Return, in their exact form, the lines that lie between the start of the data below and the line containing "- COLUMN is", with both ends included.
++++
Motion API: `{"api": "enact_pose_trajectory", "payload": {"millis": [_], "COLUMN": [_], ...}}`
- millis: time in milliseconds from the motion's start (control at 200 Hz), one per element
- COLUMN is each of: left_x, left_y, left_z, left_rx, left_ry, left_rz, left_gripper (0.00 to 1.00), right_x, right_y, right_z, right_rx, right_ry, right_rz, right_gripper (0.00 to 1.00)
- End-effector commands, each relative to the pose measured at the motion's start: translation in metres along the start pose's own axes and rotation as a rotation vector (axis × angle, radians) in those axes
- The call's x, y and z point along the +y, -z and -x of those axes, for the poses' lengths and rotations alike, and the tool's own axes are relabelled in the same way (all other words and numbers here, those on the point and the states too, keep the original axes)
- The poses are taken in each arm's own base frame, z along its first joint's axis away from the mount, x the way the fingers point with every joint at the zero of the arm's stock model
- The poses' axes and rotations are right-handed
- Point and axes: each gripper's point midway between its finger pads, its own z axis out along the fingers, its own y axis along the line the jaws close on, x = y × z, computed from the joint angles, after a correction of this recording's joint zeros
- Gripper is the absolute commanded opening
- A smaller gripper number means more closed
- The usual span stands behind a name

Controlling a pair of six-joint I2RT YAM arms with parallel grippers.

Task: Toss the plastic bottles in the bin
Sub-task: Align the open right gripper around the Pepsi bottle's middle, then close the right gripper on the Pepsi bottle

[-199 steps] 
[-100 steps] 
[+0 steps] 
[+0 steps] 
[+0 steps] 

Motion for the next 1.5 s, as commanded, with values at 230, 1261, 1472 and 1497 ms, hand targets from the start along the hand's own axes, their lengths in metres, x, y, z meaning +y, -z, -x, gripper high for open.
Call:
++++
RESULT FOR THIS EXERCISE -
Motion API: `{"api": "enact_pose_trajectory", "payload": {"millis": [_], "COLUMN": [_], ...}}`
- millis: time in milliseconds from the motion's start (control at 200 Hz), one per element
- COLUMN is each of: left_x, left_y, left_z, left_rx, left_ry, left_rz, left_gripper (0.00 to 1.00), right_x, right_y, right_z, right_rx, right_ry, right_rz, right_gripper (0.00 to 1.00)

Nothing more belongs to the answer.